Avery laughed. "I'm much too busy to think about it. And now I really must run back. I've promised to take charge of the babies this afternoon. Good-bye!" She held out her hand to him with frank friendliness, as if she divined the sympathy he did not utter.

He gripped it hard for a moment. "Thanks awfully for being so decent as to tell me!" he said, looking back at her with eyes as frank as her own. "I'm going on down to the home farm. Good-bye!"

He raised his cap, and abruptly strode away. And in the moment of his going Avery found she liked him better than she had liked him throughout the interview, for she knew quite well that he went only in deference to her wish.

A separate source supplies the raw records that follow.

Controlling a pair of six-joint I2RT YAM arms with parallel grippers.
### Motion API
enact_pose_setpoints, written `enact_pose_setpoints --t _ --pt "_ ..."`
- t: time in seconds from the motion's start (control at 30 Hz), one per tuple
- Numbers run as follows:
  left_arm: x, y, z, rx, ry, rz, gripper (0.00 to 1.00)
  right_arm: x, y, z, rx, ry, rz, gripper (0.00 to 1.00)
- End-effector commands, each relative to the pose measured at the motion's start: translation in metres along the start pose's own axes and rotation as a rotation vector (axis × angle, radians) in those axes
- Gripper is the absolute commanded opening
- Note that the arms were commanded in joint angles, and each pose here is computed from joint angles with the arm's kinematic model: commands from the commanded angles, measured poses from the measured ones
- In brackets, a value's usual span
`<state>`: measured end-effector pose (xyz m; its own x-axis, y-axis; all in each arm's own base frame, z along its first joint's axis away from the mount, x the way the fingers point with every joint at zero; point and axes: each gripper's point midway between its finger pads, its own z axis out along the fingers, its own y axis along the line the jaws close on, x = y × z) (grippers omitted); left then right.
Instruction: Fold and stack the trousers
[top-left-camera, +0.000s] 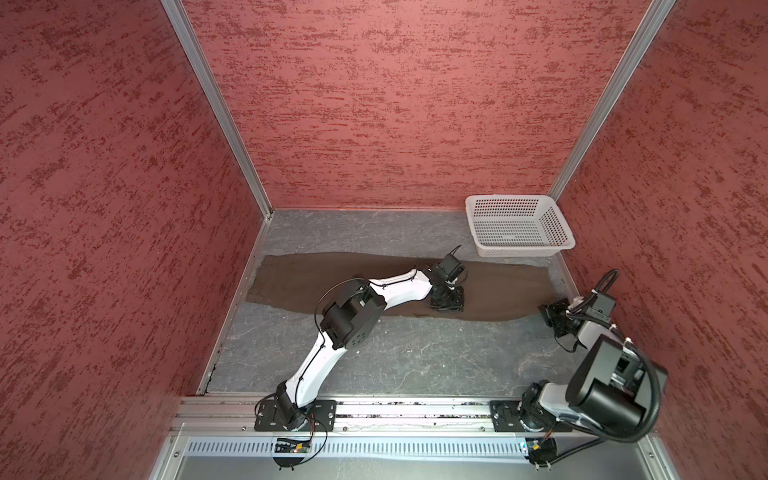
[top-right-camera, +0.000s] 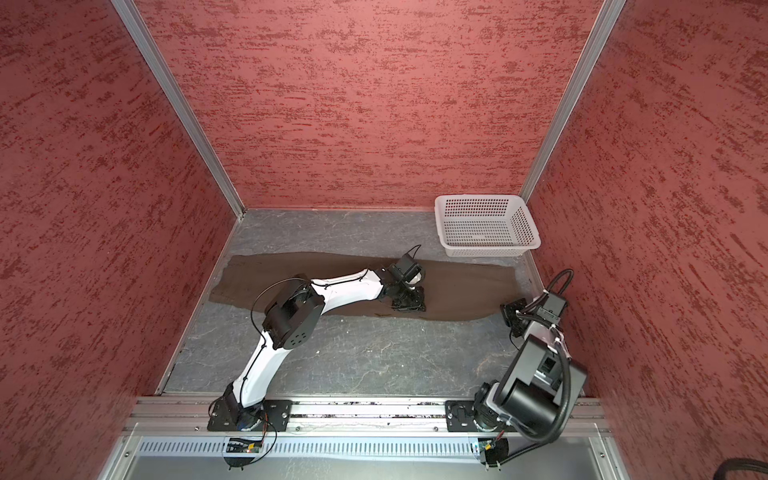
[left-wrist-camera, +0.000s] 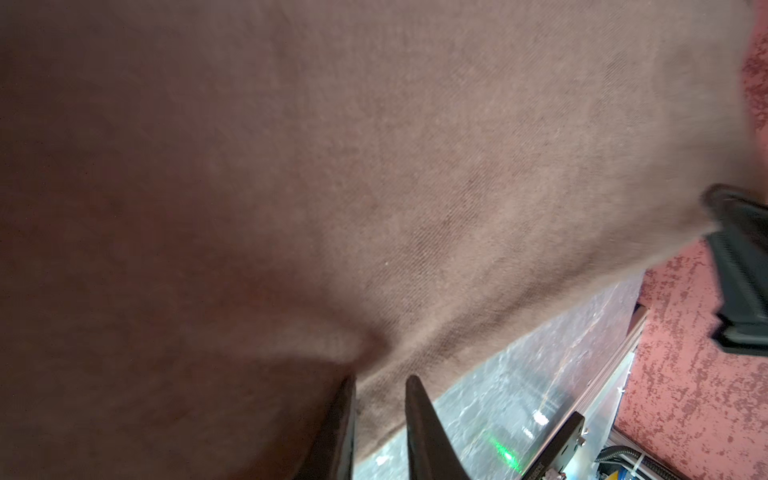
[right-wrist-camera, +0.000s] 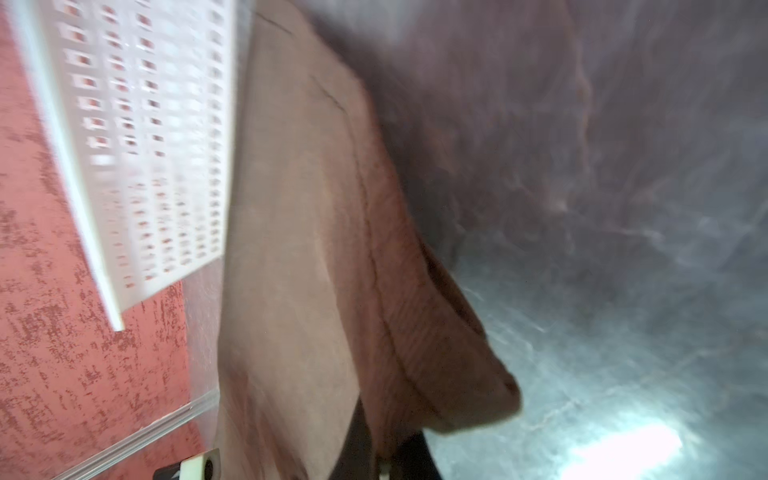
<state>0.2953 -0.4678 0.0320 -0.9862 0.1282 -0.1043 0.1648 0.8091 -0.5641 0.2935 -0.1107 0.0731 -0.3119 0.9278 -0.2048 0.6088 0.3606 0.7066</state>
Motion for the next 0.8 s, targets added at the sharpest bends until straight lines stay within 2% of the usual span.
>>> enact_pose_setpoints --t 0.0,0.2,0.43,0.57,0.77 --pt "0.01 0.009 0.016 -0.037 0.034 -0.002 0.24 -0.022 0.028 -0.019 -0.002 -0.121 -0.099 0.0" --pt "0.016 0.006 0.02 -0.045 0.049 -0.003 0.23 -0.018 0.059 -0.024 -0.016 -0.142 -0.204 0.0" --pt "0.012 0.003 0.006 -0.038 0.043 -0.029 0.23 0.005 0.106 -0.011 -0.073 -0.113 -0.376 0.0" --pt "-0.016 0.012 -0.037 -0.002 -0.039 -0.082 0.23 0.035 0.146 -0.004 -0.111 -0.095 -0.539 0.0" --pt "-0.069 0.049 -0.156 0.089 -0.255 -0.207 0.23 0.113 0.203 0.005 -0.183 -0.031 -0.817 0.0"
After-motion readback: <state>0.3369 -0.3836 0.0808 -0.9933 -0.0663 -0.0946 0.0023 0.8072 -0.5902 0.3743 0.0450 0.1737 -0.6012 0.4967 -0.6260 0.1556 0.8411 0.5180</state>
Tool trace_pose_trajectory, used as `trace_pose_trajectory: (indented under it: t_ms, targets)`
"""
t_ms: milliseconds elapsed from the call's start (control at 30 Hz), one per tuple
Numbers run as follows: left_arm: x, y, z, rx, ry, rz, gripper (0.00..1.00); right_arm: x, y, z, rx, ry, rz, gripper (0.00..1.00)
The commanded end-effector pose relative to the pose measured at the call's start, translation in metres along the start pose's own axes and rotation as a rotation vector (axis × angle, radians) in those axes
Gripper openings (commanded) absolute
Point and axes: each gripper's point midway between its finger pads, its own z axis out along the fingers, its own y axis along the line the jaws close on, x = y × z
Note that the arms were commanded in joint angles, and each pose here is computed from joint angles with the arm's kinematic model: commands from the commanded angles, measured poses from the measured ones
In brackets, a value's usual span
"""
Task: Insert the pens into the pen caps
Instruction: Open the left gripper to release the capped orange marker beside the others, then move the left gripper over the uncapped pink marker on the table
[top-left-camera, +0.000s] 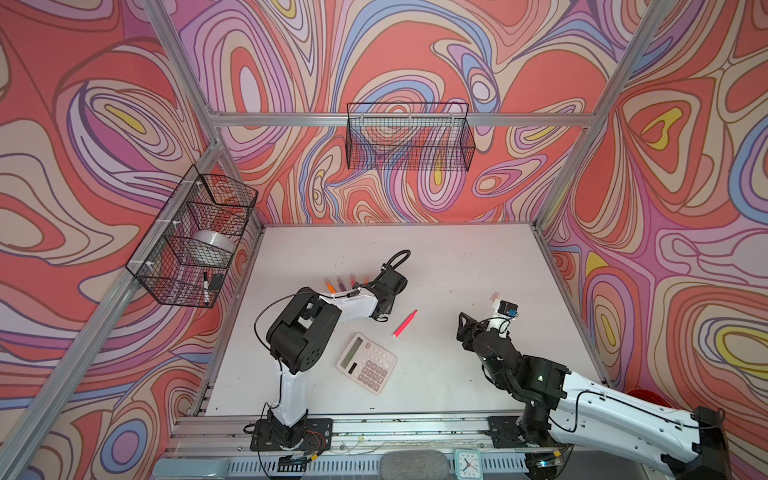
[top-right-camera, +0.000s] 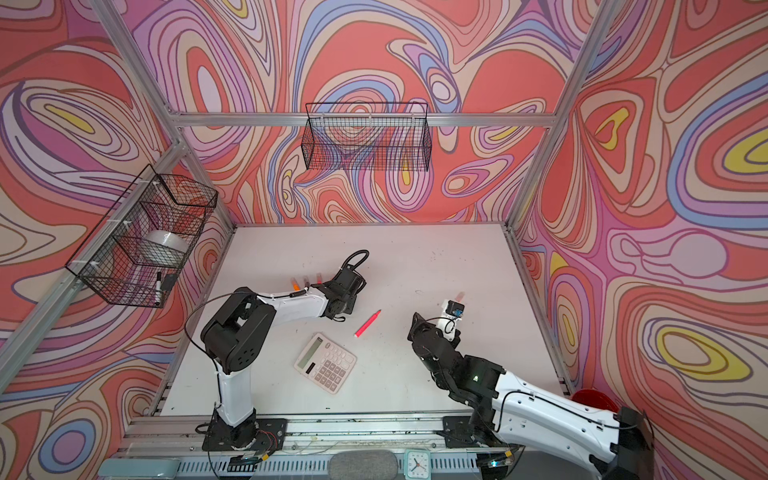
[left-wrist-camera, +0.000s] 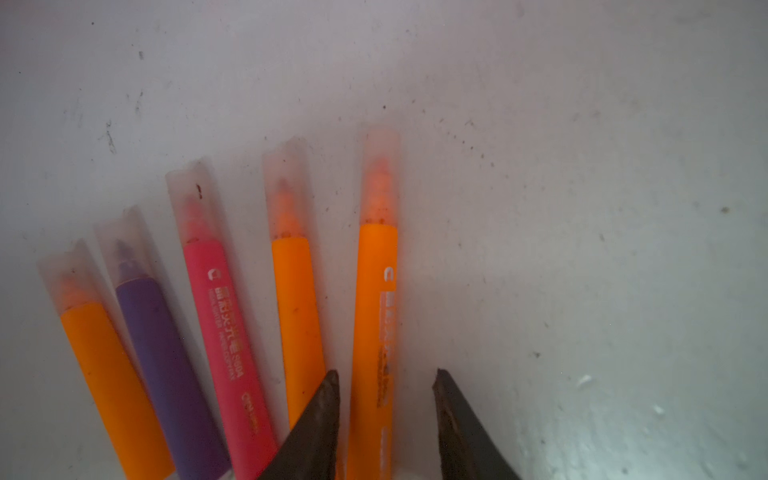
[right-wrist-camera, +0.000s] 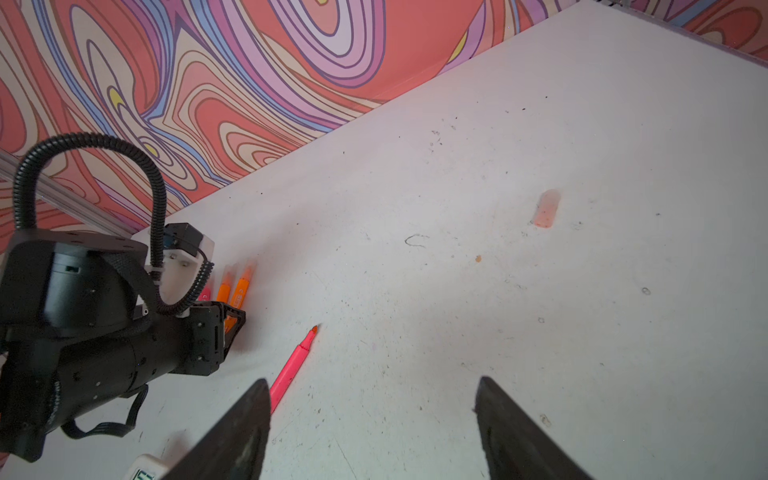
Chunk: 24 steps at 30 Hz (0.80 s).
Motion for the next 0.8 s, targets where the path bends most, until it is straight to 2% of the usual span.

She turned to retrace her steps, feeling puzzled. There was something curiously attractive about the young man's personality, something that appealed to her, yet that she felt disposed to resist. That air of the ancient Roman was wonderfully compelling, too compelling for her taste, but then his boyishness counteracted it to a very great degree. There was a hint of sweetness running through his arrogance against which she was not proof. Audacious he might be, but it was a winning species of audacity that probably no woman could condemn. She thought to herself as she returned to her charges that she had never seen a face so faultlessly patrician and yet so vividly alive. And following that thought came another that dwelt longer in her mind. Deprived of its animation, it would not have been a happy face.

Avery wondered why.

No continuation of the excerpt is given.